Hurtado de Mendoza Tatiana, Liu Fei, Verma Inder M
Laboratory of Genetics, The Salk Institute for Biological Studies, La Jolla, California, United States of America.
PLoS One. 2015 Nov 13;10(11):e0142161. doi: 10.1371/journal.pone.0142161. eCollection 2015.
Anti-apoptotic protein Lifeguard (LFG) is upregulated on T cells upon in vitro activation. To investigate its role in T cell immunity we infected wild type and LFG knockout bone marrow chimaeras mice with LCMV. We observed a decreased number of LFG KO activated CD8 and CD4 T cells throughout the infection and a marked decrease in LFG KO LCMV specific memory T cells. WT and KO T cells proliferated at the same rate, however, LFG KO CD44(hi) T cells showed increased cell death during the initial phase of the immune response. LFG KO and WT T cells were equally sensitive to the FAS antibody Jo-2 in ex vivo cultures, and blocking extrinsic pathways of cell death in vivo with Fas L or caspase 8 inhibitors did not rescue the increased apoptosis in LFG KO T cells. Our data suggest that LFG plays a role in T cell survival during the initial phase of anti-viral immune response by protecting pre-existing memory T cells and possibly newly activated T cells resulting in a diminished immune response and a decreased number of LCMV specific memory T cells.

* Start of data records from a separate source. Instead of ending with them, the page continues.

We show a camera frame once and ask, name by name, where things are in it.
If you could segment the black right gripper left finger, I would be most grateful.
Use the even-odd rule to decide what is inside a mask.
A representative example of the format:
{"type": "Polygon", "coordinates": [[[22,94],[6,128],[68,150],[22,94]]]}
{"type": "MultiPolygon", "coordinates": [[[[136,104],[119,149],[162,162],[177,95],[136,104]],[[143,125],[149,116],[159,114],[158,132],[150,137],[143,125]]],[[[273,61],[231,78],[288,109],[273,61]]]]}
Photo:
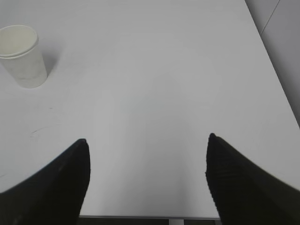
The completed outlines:
{"type": "Polygon", "coordinates": [[[0,194],[2,225],[75,225],[90,182],[90,150],[74,142],[43,169],[0,194]]]}

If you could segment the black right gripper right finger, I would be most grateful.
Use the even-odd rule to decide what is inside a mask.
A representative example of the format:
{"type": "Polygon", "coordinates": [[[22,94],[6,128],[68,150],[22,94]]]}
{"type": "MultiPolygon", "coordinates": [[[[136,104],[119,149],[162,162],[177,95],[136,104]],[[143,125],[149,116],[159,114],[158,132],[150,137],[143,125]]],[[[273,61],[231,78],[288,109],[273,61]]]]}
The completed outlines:
{"type": "Polygon", "coordinates": [[[300,192],[211,133],[206,180],[224,225],[298,225],[300,192]]]}

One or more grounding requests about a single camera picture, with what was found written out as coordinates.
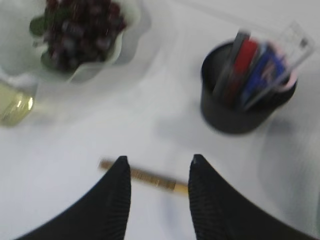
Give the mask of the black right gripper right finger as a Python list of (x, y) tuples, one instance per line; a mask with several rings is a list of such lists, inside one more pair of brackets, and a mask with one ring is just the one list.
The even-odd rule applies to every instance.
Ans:
[(189, 168), (189, 209), (198, 240), (312, 240), (231, 186), (201, 154)]

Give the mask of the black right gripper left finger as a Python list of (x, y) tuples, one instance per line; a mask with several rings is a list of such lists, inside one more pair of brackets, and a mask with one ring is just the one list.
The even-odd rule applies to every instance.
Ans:
[(77, 202), (21, 240), (123, 240), (131, 208), (131, 169), (120, 156)]

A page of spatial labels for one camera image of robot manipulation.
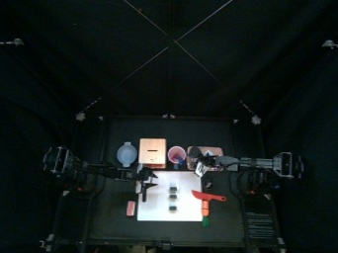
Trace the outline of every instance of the pink cup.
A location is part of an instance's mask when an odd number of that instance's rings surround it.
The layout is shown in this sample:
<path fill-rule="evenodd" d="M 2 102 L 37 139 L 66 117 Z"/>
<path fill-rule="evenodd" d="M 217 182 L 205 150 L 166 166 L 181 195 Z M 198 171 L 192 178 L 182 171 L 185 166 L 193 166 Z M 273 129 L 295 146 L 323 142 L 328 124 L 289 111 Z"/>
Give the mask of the pink cup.
<path fill-rule="evenodd" d="M 173 146 L 168 150 L 168 161 L 173 164 L 178 163 L 178 161 L 174 159 L 176 156 L 178 156 L 182 160 L 185 158 L 185 152 L 184 152 L 184 149 L 180 146 Z"/>

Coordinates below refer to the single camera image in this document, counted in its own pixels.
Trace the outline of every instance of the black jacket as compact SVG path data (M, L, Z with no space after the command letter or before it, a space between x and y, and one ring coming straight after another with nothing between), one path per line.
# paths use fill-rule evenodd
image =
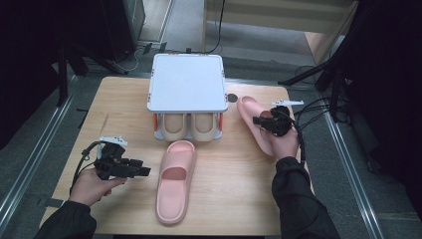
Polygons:
M326 208L311 192L308 172L293 157L279 160L273 179L280 208L282 238L339 238ZM87 205L67 201L41 227L35 238L92 238L97 221Z

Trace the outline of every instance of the cable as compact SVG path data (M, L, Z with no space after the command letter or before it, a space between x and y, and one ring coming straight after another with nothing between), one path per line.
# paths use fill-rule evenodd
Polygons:
M142 49L137 49L134 53L133 53L133 57L134 57L134 59L136 60L136 65L134 66L134 68L132 68L132 69L126 69L126 68L123 68L123 67L121 67L121 66L119 66L115 61L112 61L118 68L120 68L121 70L124 70L124 71L126 71L126 72L131 72L131 71L133 71L133 70L135 70L136 68L137 68L137 66L139 65L139 61L137 60L137 57L136 57L136 53L137 52L139 52L140 50L142 50Z
M214 49L208 52L192 52L192 53L196 53L196 54L210 54L213 53L217 47L220 45L220 41L221 41L221 22L223 21L223 13L224 13L224 5L226 4L226 0L223 0L223 6L221 7L221 13L220 13L220 24L218 26L218 41L217 44L215 45Z

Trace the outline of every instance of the black cable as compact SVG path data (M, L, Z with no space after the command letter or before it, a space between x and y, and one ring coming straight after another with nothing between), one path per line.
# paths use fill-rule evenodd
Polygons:
M217 44L215 45L214 49L208 52L192 52L192 53L196 53L196 54L210 54L213 53L217 47L220 45L220 41L221 41L221 23L223 22L223 13L224 13L224 5L226 4L226 0L223 0L223 6L221 7L221 13L220 13L220 24L218 26L218 41Z
M83 163L84 161L88 161L88 160L90 160L90 152L91 152L91 150L92 150L95 146L97 146L98 144L100 144L100 143L103 143L103 142L102 142L102 141L95 141L95 142L91 143L91 145L90 145L89 147L87 147L86 149L84 149L84 150L82 151L82 157L81 157L80 162L78 163L77 169L75 170L74 179L72 180L72 186L71 186L71 188L70 188L69 193L71 193L71 192L72 192L72 188L74 187L75 183L76 183L76 182L77 182L77 180L78 180L79 174L80 174L80 172L81 172L81 166L82 166L82 163Z

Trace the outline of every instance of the slipper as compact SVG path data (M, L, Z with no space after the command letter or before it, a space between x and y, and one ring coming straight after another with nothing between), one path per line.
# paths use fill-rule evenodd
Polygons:
M253 117L259 117L261 114L271 115L269 110L257 103L257 101L251 97L242 97L238 99L236 106L246 125L254 135L254 138L260 146L261 150L269 156L274 156L271 142L266 136L263 136L270 132L261 128L258 124L254 124L253 122Z
M213 113L199 113L191 115L190 130L197 141L211 141L217 132L216 115Z
M187 133L186 114L163 114L161 131L167 141L183 139Z
M195 162L195 146L187 140L172 143L164 154L156 203L157 217L161 223L174 224L186 215Z

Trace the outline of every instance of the floor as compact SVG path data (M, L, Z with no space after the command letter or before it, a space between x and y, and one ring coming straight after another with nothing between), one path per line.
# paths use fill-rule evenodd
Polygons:
M192 51L200 50L202 1L143 0L143 2L146 20L140 45L153 43L154 48L159 48L161 43L167 43L168 51L184 52L186 48L191 48ZM160 22L159 25L163 28L152 26L151 23L156 21ZM208 29L215 29L207 33L206 48L213 49L218 39L218 23L207 24ZM289 75L278 72L277 69L295 67L293 72L297 74L307 69L307 66L315 65L304 33L290 30L223 24L221 42L214 53L225 58L224 63L231 71L227 72L231 76L229 82L248 79L248 84L273 85L281 77L289 78ZM138 53L134 70L136 76L150 71L148 65L150 61L148 64L142 62L147 57L150 56L141 56ZM235 65L232 59L236 59L236 64L240 65ZM124 68L132 68L135 60L118 64ZM90 69L95 67L95 64L90 65ZM93 79L102 77L104 71L99 70L99 72L101 73L93 74ZM48 141L47 151L37 155L43 160L40 159L40 165L35 165L39 170L29 182L25 195L18 195L22 199L16 215L10 220L6 233L3 234L4 238L29 238L27 235L31 235L33 231L25 234L24 228L38 226L34 225L34 222L28 225L28 221L31 221L28 219L31 211L29 208L34 208L33 205L38 203L40 197L48 197L52 193L51 189L47 190L41 184L51 174L59 177L61 170L60 167L55 167L58 168L55 171L50 170L52 167L50 164L64 165L66 160L66 157L59 157L49 151L64 155L69 153L72 148L69 140L75 140L78 135L77 131L69 128L77 127L84 117L84 113L75 114L75 107L88 109L89 102L94 96L93 91L98 87L98 81L79 80L80 86L76 88L74 102L70 107L70 111L74 111L70 115L72 118L66 116L62 119L61 127L52 129L57 137ZM307 84L289 89L289 94L292 99L308 103L321 97ZM31 147L19 148L22 144L32 143L33 147L37 146L36 140L27 143L26 138L39 138L43 133L44 128L38 125L43 125L48 121L48 116L54 114L54 99L55 96L46 100L29 123L23 126L23 130L14 138L11 145L0 152L2 162L6 157L26 158L31 154ZM333 123L330 117L324 116L307 129L307 141L311 176L317 182L316 196L328 207L342 238L422 238L421 223L412 211L402 186L388 175L375 175L367 170L365 153L350 125ZM16 168L21 169L25 166L25 161L12 160L7 163L7 168L13 168L15 171L8 170L9 174L5 174L3 183L0 183L2 198L18 174ZM34 211L37 210L40 211L38 214L43 213L41 207L34 208ZM0 236L5 230L2 227L7 224L7 220L5 222L3 219ZM110 238L110 236L96 235L95 238Z

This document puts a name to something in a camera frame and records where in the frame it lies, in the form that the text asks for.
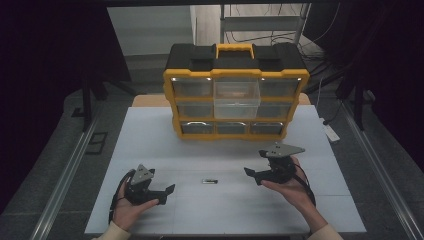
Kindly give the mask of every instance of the hand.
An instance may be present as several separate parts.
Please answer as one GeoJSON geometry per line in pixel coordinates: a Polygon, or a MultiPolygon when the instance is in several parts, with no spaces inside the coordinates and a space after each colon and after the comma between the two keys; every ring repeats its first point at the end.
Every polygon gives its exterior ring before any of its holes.
{"type": "Polygon", "coordinates": [[[126,179],[118,193],[118,203],[116,204],[115,214],[113,215],[113,222],[121,229],[128,231],[140,215],[149,208],[156,206],[159,203],[158,199],[151,200],[141,205],[134,206],[126,198],[124,198],[126,179]]]}
{"type": "MultiPolygon", "coordinates": [[[[291,158],[293,162],[297,165],[296,175],[306,182],[305,174],[298,167],[300,166],[299,160],[293,156],[291,156],[291,158]]],[[[306,194],[306,191],[303,188],[303,186],[295,179],[291,179],[290,181],[284,184],[278,184],[278,183],[263,180],[261,184],[265,186],[266,188],[269,188],[271,190],[281,193],[284,196],[284,198],[298,210],[300,210],[300,208],[302,207],[313,205],[308,194],[306,194]]]]}
{"type": "MultiPolygon", "coordinates": [[[[298,167],[300,166],[299,160],[296,157],[291,156],[293,162],[297,165],[296,175],[299,176],[303,181],[306,180],[306,176],[303,171],[298,167]]],[[[303,186],[296,181],[291,179],[290,181],[279,184],[269,181],[262,181],[261,184],[271,190],[277,191],[284,196],[284,198],[293,205],[305,218],[311,232],[314,233],[319,229],[327,225],[327,221],[321,216],[318,210],[315,208],[308,194],[306,193],[303,186]]]]}

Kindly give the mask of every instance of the sleeve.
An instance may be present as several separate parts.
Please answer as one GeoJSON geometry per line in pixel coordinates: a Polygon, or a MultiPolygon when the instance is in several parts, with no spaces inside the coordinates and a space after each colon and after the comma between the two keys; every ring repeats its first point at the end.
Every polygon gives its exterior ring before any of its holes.
{"type": "Polygon", "coordinates": [[[320,230],[316,231],[314,234],[312,234],[308,240],[342,240],[343,238],[340,236],[339,233],[334,230],[334,228],[327,224],[325,227],[321,228],[320,230]]]}
{"type": "Polygon", "coordinates": [[[113,221],[110,222],[106,232],[103,233],[99,238],[93,238],[92,240],[127,240],[131,234],[122,230],[113,221]]]}

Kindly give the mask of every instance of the white tabletop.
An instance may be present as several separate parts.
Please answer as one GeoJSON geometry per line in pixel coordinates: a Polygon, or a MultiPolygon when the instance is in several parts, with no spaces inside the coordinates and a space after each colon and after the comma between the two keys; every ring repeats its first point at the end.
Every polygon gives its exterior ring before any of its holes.
{"type": "MultiPolygon", "coordinates": [[[[171,121],[168,107],[128,109],[86,234],[106,230],[117,185],[139,164],[156,169],[150,190],[176,187],[166,205],[142,215],[131,229],[134,235],[293,235],[309,231],[299,212],[280,194],[257,186],[244,172],[244,167],[268,170],[268,160],[258,151],[274,142],[181,140],[171,121]],[[205,178],[217,179],[218,184],[202,184],[205,178]]],[[[338,232],[365,232],[314,106],[297,107],[282,142],[306,149],[296,156],[327,221],[338,232]]]]}

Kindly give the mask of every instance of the yellow organizer box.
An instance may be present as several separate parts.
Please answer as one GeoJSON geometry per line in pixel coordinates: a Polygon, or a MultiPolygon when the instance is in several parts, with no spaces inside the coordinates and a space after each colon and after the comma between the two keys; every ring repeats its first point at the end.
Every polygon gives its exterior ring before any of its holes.
{"type": "Polygon", "coordinates": [[[279,140],[309,72],[291,43],[174,44],[163,77],[181,139],[279,140]]]}

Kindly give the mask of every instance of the plastic storage drawer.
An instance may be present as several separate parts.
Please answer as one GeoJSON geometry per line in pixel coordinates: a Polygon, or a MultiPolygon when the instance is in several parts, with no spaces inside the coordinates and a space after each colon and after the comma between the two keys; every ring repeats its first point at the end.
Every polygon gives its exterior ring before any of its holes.
{"type": "Polygon", "coordinates": [[[180,117],[212,117],[213,102],[177,102],[180,117]]]}
{"type": "Polygon", "coordinates": [[[217,122],[218,134],[247,134],[248,124],[244,122],[217,122]]]}
{"type": "Polygon", "coordinates": [[[215,99],[260,99],[259,84],[253,78],[218,78],[214,83],[215,99]]]}
{"type": "Polygon", "coordinates": [[[284,125],[281,122],[252,122],[250,132],[252,134],[273,134],[279,135],[284,125]]]}
{"type": "Polygon", "coordinates": [[[211,97],[211,78],[172,78],[175,97],[211,97]]]}
{"type": "Polygon", "coordinates": [[[261,78],[259,89],[262,97],[293,97],[300,78],[261,78]]]}
{"type": "Polygon", "coordinates": [[[214,117],[216,119],[254,119],[259,101],[215,101],[214,117]]]}
{"type": "Polygon", "coordinates": [[[287,118],[291,106],[289,102],[261,102],[256,117],[287,118]]]}
{"type": "Polygon", "coordinates": [[[212,134],[213,122],[181,122],[184,134],[212,134]]]}

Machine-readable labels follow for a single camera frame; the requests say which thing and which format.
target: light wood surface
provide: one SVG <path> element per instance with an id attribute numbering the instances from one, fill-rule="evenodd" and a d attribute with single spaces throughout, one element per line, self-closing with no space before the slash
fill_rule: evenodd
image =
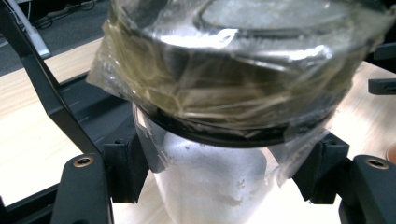
<path id="1" fill-rule="evenodd" d="M 100 40 L 93 41 L 46 63 L 58 80 L 66 80 L 89 70 L 99 44 Z M 396 143 L 396 97 L 367 91 L 369 78 L 390 77 L 396 76 L 363 63 L 352 90 L 339 105 L 331 131 L 350 144 L 349 158 L 362 153 L 384 158 L 385 150 Z M 0 77 L 0 195 L 5 204 L 58 183 L 64 164 L 78 154 L 47 117 L 24 69 Z M 339 199 L 335 205 L 304 203 L 290 182 L 280 193 L 281 199 L 259 215 L 260 223 L 339 223 Z M 116 223 L 172 223 L 152 174 L 139 203 L 115 204 L 114 213 Z"/>

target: metal screw
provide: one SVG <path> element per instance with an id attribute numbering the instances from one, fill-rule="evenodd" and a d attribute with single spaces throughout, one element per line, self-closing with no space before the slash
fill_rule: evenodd
<path id="1" fill-rule="evenodd" d="M 89 166 L 93 163 L 93 157 L 82 157 L 73 162 L 73 165 L 77 168 Z"/>
<path id="2" fill-rule="evenodd" d="M 376 169 L 387 170 L 389 168 L 389 165 L 376 159 L 367 159 L 366 163 Z"/>

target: plastic wrap
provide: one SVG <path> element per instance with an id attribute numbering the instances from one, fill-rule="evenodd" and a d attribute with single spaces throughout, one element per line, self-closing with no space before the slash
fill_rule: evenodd
<path id="1" fill-rule="evenodd" d="M 155 106 L 231 130 L 331 114 L 394 22 L 394 13 L 363 0 L 114 0 L 112 6 L 88 81 L 144 110 Z"/>
<path id="2" fill-rule="evenodd" d="M 286 144 L 228 148 L 170 133 L 136 105 L 134 121 L 166 211 L 180 224 L 239 224 L 257 213 L 265 217 L 268 211 L 261 207 L 268 206 L 267 196 L 295 174 L 327 133 L 321 124 Z"/>

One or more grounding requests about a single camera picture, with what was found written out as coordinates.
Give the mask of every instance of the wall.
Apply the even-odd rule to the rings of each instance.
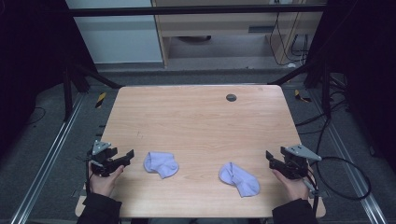
[[[66,0],[69,8],[151,7],[149,0]],[[162,63],[153,16],[75,18],[95,64]]]

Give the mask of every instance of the person's arm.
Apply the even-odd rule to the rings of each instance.
[[[110,195],[123,168],[120,166],[108,177],[92,175],[90,179],[91,193],[83,203],[85,208],[78,218],[77,224],[116,224],[119,222],[121,203],[111,199]]]
[[[285,187],[289,203],[273,210],[275,224],[317,224],[311,204],[308,202],[308,187],[302,179],[290,180],[279,171],[273,170],[276,178]]]

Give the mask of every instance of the sock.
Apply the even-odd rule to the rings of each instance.
[[[235,185],[241,197],[254,196],[260,192],[257,178],[232,162],[221,167],[219,178],[229,185]]]
[[[147,172],[157,172],[162,179],[174,175],[178,170],[174,155],[168,152],[149,152],[144,166]]]

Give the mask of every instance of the table top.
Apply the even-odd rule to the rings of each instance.
[[[102,141],[118,148],[114,158],[134,149],[112,195],[122,202],[121,217],[271,217],[287,198],[265,151],[283,160],[280,147],[300,144],[282,90],[270,85],[124,87]],[[150,151],[173,153],[177,173],[161,179],[146,172]],[[230,161],[257,177],[258,195],[241,198],[219,179]],[[319,199],[317,216],[324,214]]]

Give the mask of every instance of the black sleeve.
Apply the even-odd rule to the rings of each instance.
[[[311,204],[302,199],[275,208],[273,217],[275,224],[318,224]]]
[[[122,203],[106,196],[91,193],[84,203],[85,208],[77,224],[116,224],[120,219]]]

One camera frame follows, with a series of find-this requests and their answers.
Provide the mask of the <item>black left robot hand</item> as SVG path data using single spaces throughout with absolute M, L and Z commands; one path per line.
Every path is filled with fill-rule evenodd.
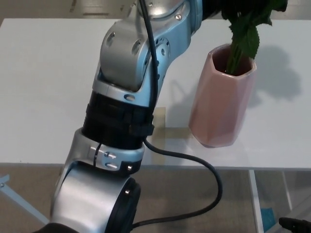
M 202 11 L 203 20 L 210 18 L 218 13 L 222 13 L 223 18 L 235 18 L 244 16 L 250 12 L 260 13 L 269 4 L 272 4 L 272 10 L 285 12 L 287 9 L 287 0 L 203 0 Z

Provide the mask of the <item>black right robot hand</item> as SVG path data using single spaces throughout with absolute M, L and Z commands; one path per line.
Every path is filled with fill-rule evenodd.
M 311 223 L 309 221 L 281 217 L 278 222 L 282 228 L 285 228 L 292 233 L 311 233 Z

抗凋亡蛋白救生员(LFG)在体外激活后在T细胞上上调。为了研究其在T细胞免疫中的作用,我们用淋巴细胞脉络丛脑膜炎病毒(LCMV)感染野生型和LFG基因敲除的骨髓嵌合小鼠。我们观察到在整个感染过程中,LFG基因敲除的活化CD8和CD4 T细胞数量减少,且LFG基因敲除的LCMV特异性记忆T细胞显著减少。野生型和基因敲除型T细胞以相同的速率增殖,然而,LFG基因敲除的CD44(高)T细胞在免疫反应的初始阶段显示出细胞死亡增加。在体外培养中,LFG基因敲除型和野生型T细胞对FAS抗体Jo-2同样敏感,并且在体内用Fas L或半胱天冬酶8抑制剂阻断细胞死亡的外在途径并不能挽救LFG基因敲除型T细胞中增加的细胞凋亡。我们的数据表明,LFG在抗病毒免疫反应的初始阶段通过保护预先存在的记忆T细胞以及可能新激活的T细胞,在T细胞存活中发挥作用,从而导致免疫反应减弱和LCMV特异性记忆T细胞数量减少。